Reference T1 values were: 228, 346, 539, 564, 784, 895, 927, 1,302, 1,537, 1,674, 1,854 and 1,949 ms. Co-efficient of variability with each MOLLI scheme at simulated HR of 40, 60, 80, 100 with flip angle of 35° was 6.77 to 9.55; when flip angle was 50 CoV ranged between 7.76 and 11.1 (Table 1).
T1 was persistently under-estimated by all MOLLI acquisitions. Error was greatest when gel T1 was longer, and at higher HRs.
For all schemes at a simulated HR of less than 100 b/min the co-efficient of variability was acceptable at less than 10%. Performance of the 3b(3s)3b(3s)5b MOLLI with 50° showed the lowest precision (CoV: 11.10). The performance of the MOLLI schemes in phantoms compared to reference T1, when T1 is of clinical relevance, (346, 539, 927, 1,302, 1,949 ms with T2 respectively 113, 86, 99, 180, 161 ms) are shown in Figures 1 and 2.
Demographic characteristics of the study population are as presented in Table 2. The mean age was 27±3 years (seven males). Body surface area (BSA) corrected left ventricular end diastolic volume (LVEDV) (101±12 mL/m2), LV mass (52±7 g/m2) and EF (57%±2%) were normal. All volunteers had normal right ventricular function and had normal LGE images; 119 of 120 acquired mid-ventricular short axis MOLLI acquisitions were suitable for analysis (one acquisition error prohibited analysis).
Native myocardial T1: With a flip angle of 35° infero-septal native T1 (ms) was similar for all MOLLI acquisitions (Table 3). Native T1 was higher when flip angle was 35° compared to 50°, and highest using the 5b(3s)3b scheme. Inter-study reproducibility of native T1 measurement was good for all pulse sequences (Table 4).
Post contrast T1: Using a flip angle of 35°, infero-septal post-contrast T1 (ms) was similar for all MOLLI acquisitions and coefficient of variability was low (Table 5).
Extra cellular volume: ECV (%) was reproducible with each scheme employed and agreed well on visit one and two. The co-efficient of variability for all three schemes and for both flip angles was less than 7% (Table 3).
Segmental analysis: It was possible to measure native and post contrast T1 in all mid-LV segments, and measurement was not precluded by artefact.
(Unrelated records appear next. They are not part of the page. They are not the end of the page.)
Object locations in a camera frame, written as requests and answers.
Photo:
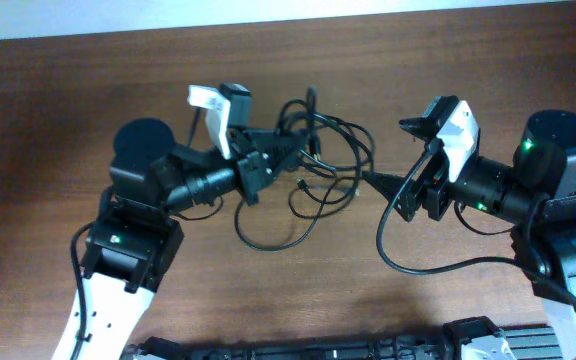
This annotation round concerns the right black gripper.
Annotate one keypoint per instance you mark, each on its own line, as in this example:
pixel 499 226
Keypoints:
pixel 434 195

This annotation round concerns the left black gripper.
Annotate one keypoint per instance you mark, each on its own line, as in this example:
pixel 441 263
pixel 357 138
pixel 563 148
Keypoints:
pixel 252 168

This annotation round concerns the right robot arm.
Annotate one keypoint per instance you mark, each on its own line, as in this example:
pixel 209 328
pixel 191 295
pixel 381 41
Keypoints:
pixel 536 194

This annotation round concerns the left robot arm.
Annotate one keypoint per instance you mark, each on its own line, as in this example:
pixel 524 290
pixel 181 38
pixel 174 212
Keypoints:
pixel 135 236

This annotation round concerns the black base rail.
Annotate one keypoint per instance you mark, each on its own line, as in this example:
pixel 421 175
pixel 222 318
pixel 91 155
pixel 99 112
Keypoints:
pixel 470 338

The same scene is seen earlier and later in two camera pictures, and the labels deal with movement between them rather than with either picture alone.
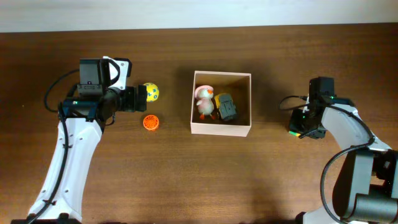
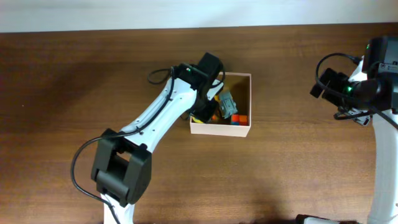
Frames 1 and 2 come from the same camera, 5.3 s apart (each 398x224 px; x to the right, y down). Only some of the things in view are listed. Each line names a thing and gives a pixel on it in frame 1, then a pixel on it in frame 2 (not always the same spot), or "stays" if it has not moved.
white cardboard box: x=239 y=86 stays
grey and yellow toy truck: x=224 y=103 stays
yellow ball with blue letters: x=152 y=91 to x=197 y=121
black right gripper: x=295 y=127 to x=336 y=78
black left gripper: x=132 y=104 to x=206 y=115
ECV in all six segments of the mid-LV slice was similar (calculated from pre- and post-contrast T1 maps), SDs were low and did not differ between segments or sequence (Table 6).
Previous studies have examined multiple sequence parameter variables in simulator, phantoms and volunteer subjects (11). This study aimed to add to these previous studies and further define the effect of change in acquisition scheme and flip angle.
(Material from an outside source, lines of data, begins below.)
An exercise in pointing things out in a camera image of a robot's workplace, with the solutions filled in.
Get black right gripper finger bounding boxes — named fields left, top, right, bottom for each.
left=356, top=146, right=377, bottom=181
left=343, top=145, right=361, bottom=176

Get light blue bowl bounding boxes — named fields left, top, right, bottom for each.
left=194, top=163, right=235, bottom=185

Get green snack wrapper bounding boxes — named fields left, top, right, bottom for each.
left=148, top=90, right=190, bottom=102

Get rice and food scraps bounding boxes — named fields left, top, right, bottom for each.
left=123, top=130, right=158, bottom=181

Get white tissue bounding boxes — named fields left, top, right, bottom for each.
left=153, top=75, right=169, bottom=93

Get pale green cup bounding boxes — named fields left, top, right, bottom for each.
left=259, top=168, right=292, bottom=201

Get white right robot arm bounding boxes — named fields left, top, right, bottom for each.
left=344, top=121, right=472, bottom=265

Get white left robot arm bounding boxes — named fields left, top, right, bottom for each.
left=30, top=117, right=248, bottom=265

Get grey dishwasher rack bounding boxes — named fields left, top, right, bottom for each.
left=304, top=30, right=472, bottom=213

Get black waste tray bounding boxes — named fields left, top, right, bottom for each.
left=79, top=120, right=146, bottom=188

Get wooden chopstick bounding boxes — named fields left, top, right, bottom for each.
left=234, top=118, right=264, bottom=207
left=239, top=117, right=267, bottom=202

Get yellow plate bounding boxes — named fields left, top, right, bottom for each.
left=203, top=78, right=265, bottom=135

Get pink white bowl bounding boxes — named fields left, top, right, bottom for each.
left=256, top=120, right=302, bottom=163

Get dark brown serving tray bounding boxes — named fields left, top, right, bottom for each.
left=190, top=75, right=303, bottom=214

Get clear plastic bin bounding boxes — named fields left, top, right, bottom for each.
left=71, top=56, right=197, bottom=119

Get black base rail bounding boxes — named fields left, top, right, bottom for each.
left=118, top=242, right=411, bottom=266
The initially proposed 3b(3s)3s(3b)5 MOLLI scheme is still commonly used (8). However, this may not be ideal for accurate T1 measurement as the final eight chronologically acquired images are influenced by previous inversion(s), so that T1 estimation is affected by incomplete tissue recovery between inversions. To shorten breath-hold time, and reduce the number of points affected by prior inversions, alternative MOLLI schemes have been suggested. These include a 3,5 acquisition, which has been found to perform similarly to 3,3,5 (12,13). However, the same problems relating to potential incomplete recovery are inherent in this scheme also. In this study we found that a 5b(3s)3b scheme with flip angle of 35° agreed best with a gel T1 spin echo reference, which may be a consequence of fewer points being affected by prior magnetisations.
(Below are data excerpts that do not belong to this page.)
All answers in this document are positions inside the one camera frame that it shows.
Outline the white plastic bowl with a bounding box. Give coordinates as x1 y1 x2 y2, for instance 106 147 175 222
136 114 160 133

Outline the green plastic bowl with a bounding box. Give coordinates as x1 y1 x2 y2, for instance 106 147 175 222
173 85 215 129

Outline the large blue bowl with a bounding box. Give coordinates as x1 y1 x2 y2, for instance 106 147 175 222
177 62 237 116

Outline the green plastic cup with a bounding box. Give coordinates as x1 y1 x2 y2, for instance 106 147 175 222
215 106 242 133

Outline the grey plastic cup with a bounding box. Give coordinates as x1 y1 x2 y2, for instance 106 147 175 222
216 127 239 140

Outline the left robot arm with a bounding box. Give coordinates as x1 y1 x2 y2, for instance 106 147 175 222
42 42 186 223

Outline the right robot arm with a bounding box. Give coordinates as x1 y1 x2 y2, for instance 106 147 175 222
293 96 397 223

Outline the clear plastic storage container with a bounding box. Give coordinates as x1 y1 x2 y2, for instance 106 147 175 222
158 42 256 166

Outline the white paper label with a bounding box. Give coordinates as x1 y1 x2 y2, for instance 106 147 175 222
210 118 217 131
Many commonly used MOLLI acquisitions time pause duration and acquisition intervals in beats, and a pause of three R-R intervals (3b) is commonly used. This leads to inconsistent pause duration, and potentially subsequent underestimation of long T1, as recovery may not be complete. This is particularly true of the 3b(3b)3b(3b)5b scheme at higher HRs (14). A fixed pause duration of at least 3 s, as employed in this study, may minimise this problem and ensure more complete recovery of native blood pool and myocardium where T1 at 3T is typically 1,800 ms and 1,200 ms. However, in this study we have demonstrated that under-estimation of native T1 remains problematic in phantom studies at high HRs in spite of fixed pause duration. This is likely due to incomplete recovery: for example using a 5b(3s)3b the time between inversions is 9,000 ms whereas at 100 b/min it is only 6,000 ms.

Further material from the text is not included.